# YOUR GOAL
Beginning with the first line of the data below, extract each line up to and including the one containing "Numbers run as". Copy them exactly and add nothing.

# INFORMATION SHOWN
******************************
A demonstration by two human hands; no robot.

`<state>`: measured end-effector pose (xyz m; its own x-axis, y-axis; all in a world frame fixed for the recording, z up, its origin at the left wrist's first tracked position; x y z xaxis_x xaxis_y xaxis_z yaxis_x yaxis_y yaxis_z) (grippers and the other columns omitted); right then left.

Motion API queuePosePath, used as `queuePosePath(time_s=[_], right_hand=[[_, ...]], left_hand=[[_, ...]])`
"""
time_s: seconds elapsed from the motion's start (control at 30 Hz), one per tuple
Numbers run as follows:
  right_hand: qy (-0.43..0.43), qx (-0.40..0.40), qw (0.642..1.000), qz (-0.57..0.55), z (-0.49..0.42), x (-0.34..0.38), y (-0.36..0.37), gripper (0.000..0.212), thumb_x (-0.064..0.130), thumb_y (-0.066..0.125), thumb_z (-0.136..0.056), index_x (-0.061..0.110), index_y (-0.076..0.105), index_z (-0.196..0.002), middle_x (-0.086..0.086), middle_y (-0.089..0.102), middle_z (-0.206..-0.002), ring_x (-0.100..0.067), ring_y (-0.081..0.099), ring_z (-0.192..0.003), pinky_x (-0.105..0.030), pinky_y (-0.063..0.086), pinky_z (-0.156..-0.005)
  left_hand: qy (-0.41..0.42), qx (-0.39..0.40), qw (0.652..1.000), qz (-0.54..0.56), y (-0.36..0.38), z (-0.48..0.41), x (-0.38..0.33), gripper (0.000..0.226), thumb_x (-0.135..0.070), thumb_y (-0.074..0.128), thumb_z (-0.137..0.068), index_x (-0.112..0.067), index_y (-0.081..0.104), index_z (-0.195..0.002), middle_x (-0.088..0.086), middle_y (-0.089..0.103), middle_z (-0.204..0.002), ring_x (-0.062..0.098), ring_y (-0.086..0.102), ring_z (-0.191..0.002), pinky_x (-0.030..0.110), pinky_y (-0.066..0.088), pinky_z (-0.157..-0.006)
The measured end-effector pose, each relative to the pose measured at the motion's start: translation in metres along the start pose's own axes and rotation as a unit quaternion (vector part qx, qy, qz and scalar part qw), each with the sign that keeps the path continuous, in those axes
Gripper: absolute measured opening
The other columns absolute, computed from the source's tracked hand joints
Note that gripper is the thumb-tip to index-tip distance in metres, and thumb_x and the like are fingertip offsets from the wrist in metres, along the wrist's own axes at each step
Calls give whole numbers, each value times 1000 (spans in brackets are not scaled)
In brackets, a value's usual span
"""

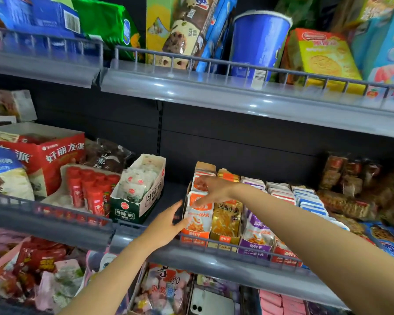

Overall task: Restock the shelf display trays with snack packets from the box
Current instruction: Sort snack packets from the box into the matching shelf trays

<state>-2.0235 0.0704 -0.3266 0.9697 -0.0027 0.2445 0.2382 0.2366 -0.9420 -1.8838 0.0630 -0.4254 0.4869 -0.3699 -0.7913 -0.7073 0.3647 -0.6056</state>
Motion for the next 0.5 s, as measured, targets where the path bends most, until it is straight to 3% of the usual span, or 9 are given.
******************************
# REPLY
A demonstration by two human hands; no robot.

`<state>`: measured end-effector pose (xyz m; its own x-axis, y-axis; all in a world frame fixed for the recording, z up, its origin at the left wrist's first tracked position; x y z xaxis_x xaxis_y xaxis_z yaxis_x yaxis_y yaxis_z) (grippers and the other columns omitted); right then left.

Motion API queuePosePath, used as `queuePosePath(time_s=[_], right_hand=[[_, ...]], left_hand=[[_, ...]])`
"""
time_s: seconds elapsed from the motion's start (control at 30 Hz), one per tuple
Numbers run as follows:

The required output has been supplied.